## WHAT THIS TASK INVOLVES
Going through the entries below, count each line that holds "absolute" and give only the total.

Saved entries
..............................

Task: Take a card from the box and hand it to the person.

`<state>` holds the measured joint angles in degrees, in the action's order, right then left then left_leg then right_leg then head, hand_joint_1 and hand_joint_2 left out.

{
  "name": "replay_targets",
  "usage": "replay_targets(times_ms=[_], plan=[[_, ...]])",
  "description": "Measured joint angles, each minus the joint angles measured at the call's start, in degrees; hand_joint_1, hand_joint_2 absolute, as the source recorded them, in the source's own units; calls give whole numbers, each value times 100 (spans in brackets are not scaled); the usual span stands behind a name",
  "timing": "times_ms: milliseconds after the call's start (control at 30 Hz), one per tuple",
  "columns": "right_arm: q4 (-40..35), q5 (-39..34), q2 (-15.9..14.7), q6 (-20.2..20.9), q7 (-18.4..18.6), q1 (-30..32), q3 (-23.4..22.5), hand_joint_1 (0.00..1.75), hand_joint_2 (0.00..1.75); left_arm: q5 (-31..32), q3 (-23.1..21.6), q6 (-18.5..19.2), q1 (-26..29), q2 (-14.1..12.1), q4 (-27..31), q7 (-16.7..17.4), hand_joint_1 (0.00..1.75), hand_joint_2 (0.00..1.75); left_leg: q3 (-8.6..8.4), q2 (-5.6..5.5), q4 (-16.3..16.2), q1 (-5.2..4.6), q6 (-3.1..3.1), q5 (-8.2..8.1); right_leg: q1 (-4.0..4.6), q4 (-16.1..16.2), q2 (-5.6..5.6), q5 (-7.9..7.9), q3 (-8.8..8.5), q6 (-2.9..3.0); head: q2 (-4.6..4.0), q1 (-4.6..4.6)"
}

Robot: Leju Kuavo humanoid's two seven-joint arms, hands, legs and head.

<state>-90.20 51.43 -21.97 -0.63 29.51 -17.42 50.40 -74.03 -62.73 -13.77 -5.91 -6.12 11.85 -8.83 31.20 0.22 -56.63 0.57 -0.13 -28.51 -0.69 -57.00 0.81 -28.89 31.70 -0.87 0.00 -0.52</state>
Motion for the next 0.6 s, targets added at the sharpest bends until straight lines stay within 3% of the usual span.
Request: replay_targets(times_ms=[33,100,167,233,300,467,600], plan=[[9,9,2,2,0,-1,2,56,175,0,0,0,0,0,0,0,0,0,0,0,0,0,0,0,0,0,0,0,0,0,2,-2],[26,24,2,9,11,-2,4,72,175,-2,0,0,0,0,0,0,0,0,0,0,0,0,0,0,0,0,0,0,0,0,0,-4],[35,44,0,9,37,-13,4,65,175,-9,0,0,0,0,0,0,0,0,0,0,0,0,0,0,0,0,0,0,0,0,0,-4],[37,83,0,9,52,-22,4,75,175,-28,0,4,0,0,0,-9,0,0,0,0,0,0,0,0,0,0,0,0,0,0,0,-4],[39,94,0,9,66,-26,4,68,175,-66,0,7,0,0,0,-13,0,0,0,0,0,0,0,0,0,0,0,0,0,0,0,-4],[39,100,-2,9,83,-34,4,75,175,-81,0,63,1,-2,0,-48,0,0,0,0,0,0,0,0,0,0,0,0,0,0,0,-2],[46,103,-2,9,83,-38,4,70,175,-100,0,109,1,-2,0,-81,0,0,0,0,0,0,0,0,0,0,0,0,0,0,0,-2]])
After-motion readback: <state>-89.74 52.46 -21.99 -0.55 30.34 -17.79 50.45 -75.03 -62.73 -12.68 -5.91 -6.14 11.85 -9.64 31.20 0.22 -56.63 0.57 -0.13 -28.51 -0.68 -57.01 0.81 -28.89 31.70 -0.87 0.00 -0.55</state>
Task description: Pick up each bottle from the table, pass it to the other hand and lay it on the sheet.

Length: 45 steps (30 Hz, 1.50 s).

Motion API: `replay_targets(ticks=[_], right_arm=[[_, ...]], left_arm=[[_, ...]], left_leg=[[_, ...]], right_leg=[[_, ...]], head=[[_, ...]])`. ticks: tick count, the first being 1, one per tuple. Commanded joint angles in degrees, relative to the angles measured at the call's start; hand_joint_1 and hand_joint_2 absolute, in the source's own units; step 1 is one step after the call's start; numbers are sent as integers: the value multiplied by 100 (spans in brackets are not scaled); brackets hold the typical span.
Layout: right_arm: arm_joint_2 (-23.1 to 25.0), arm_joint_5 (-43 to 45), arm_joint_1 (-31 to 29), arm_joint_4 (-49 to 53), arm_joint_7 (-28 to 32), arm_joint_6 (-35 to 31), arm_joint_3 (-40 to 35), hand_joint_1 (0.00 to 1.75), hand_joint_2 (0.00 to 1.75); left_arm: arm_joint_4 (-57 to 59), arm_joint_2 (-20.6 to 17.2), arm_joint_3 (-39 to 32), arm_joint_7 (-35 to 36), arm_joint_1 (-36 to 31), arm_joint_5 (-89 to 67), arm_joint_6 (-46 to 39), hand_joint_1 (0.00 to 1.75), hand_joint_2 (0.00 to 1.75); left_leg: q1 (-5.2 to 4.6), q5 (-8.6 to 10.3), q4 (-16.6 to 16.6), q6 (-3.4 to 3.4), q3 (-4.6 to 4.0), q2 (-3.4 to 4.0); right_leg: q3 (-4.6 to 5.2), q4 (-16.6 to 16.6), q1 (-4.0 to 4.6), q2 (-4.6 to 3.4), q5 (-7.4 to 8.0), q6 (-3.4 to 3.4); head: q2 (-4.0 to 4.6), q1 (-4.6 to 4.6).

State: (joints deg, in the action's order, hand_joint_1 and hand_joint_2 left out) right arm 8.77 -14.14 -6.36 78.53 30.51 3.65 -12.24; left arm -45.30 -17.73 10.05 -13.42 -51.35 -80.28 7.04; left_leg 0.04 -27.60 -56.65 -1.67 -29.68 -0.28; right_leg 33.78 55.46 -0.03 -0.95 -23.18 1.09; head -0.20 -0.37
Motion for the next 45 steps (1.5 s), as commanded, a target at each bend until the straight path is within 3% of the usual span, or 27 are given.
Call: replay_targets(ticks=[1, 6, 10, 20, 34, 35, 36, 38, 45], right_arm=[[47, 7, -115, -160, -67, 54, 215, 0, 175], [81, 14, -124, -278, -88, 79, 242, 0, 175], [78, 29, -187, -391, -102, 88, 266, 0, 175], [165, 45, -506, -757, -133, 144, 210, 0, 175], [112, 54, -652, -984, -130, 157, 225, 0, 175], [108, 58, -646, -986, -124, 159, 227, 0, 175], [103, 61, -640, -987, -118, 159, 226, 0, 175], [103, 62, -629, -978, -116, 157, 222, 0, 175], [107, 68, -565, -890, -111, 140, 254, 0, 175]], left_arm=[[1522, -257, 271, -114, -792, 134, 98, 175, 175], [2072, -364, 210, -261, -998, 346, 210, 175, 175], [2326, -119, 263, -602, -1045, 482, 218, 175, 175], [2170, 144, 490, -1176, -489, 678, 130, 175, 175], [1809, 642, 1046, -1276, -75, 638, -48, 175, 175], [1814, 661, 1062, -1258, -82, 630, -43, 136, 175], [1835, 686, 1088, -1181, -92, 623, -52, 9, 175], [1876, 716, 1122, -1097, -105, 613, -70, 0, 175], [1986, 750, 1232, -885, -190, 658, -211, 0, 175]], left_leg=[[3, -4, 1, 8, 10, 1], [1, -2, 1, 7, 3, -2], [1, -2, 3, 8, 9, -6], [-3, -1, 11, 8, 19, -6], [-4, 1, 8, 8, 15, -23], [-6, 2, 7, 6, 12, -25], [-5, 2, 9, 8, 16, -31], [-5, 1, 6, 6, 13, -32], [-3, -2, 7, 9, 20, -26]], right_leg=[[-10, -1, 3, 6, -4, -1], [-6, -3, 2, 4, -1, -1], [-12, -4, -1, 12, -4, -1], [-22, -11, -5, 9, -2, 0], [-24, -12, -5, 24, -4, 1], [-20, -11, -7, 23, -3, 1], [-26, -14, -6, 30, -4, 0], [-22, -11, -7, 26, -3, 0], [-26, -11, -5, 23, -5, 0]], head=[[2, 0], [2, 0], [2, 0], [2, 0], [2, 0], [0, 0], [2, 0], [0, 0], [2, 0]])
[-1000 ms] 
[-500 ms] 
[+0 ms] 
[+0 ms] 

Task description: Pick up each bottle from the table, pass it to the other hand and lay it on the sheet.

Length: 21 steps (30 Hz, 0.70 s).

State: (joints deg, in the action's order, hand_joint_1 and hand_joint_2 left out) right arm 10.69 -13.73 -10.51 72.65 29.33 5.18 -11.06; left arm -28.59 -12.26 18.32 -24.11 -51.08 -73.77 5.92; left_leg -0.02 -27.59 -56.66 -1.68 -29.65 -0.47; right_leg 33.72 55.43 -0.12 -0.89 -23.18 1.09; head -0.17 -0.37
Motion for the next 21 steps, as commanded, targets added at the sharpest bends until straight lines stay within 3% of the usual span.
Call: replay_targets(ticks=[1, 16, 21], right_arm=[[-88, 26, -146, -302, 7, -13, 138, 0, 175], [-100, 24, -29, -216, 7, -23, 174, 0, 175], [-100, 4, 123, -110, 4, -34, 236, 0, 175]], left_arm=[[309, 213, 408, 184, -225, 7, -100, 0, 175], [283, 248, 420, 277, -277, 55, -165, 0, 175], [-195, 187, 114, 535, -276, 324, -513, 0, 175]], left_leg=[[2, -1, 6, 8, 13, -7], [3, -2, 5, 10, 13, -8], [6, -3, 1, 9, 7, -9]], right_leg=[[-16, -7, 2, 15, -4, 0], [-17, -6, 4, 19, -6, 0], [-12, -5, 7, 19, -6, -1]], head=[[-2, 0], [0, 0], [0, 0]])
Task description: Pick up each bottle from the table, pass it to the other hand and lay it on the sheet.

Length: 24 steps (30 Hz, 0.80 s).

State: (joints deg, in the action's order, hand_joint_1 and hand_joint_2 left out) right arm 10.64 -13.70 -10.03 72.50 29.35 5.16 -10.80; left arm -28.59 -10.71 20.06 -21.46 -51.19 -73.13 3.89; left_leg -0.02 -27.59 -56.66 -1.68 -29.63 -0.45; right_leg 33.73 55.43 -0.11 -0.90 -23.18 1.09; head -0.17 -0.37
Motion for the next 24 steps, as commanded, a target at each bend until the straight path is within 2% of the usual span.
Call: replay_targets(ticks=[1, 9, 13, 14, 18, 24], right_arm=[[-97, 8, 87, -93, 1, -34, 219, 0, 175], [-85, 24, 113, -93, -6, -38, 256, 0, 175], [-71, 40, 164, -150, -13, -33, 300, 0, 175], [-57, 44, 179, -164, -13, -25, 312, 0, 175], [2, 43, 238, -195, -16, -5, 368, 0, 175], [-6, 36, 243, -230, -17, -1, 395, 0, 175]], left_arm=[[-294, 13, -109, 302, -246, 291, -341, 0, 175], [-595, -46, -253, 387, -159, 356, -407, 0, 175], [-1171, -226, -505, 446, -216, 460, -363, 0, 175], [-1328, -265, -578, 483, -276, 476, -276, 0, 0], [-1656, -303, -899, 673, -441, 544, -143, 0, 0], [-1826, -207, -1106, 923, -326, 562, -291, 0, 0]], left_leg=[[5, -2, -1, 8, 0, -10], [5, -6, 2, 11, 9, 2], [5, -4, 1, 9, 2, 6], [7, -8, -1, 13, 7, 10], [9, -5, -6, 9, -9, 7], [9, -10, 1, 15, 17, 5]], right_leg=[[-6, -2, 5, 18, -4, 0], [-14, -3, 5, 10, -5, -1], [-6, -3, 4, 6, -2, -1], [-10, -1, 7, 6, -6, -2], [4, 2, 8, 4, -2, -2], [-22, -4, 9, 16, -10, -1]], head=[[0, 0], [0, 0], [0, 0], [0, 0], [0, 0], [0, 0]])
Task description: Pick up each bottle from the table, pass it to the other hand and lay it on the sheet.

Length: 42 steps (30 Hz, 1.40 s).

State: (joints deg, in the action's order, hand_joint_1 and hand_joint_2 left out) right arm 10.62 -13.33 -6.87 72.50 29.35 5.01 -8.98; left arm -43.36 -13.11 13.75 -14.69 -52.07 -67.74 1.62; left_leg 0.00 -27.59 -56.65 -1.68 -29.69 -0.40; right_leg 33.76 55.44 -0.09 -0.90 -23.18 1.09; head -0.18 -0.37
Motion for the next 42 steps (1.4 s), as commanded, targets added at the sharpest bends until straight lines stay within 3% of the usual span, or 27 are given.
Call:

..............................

## WRITTEN RESPONSE
2